(BRIEF): Reproduce the listing below exactly, except for its pictures.

(DATA SHOWN):
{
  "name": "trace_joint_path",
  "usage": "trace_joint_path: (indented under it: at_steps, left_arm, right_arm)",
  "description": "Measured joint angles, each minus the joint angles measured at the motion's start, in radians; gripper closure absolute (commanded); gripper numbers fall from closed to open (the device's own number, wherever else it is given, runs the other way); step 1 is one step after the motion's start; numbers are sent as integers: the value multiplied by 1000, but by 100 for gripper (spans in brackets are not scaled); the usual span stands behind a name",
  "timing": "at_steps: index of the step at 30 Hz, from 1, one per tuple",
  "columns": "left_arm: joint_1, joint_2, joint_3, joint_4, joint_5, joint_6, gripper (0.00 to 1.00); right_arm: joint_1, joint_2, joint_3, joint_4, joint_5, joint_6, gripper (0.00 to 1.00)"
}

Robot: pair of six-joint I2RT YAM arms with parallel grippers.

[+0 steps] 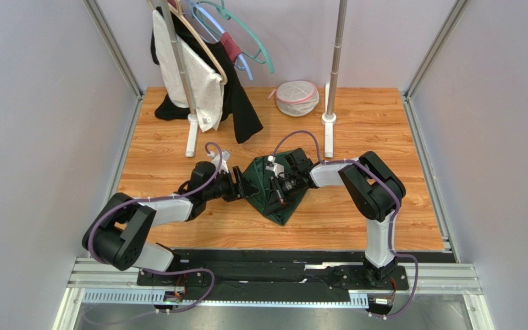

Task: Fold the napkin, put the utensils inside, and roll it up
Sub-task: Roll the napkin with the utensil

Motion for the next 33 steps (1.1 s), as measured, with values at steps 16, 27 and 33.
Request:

(PROBLEM SOLUTION):
{
  "name": "trace_joint_path",
  "usage": "trace_joint_path: (indented under it: at_steps, left_arm, right_arm)",
  "description": "Measured joint angles, each minus the joint angles measured at the motion's start, in radians; gripper closure absolute (commanded); gripper numbers fall from closed to open (the device's own number, wherever else it is given, runs the other way); step 1 is one step after the motion's start; numbers are sent as integers: the value multiplied by 1000, but by 100 for gripper (spans in brackets are not scaled); the usual span stands behind a name",
  "timing": "at_steps: index of the step at 30 Hz, from 1, one per tuple",
  "columns": "left_arm: joint_1, joint_2, joint_3, joint_4, joint_5, joint_6, gripper (0.00 to 1.00); right_arm: joint_1, joint_2, joint_3, joint_4, joint_5, joint_6, gripper (0.00 to 1.00)"
}

Robot: pair of six-joint I2RT YAM arms with parallel grippers.

[+0 steps] 

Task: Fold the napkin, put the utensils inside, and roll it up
Sub-task: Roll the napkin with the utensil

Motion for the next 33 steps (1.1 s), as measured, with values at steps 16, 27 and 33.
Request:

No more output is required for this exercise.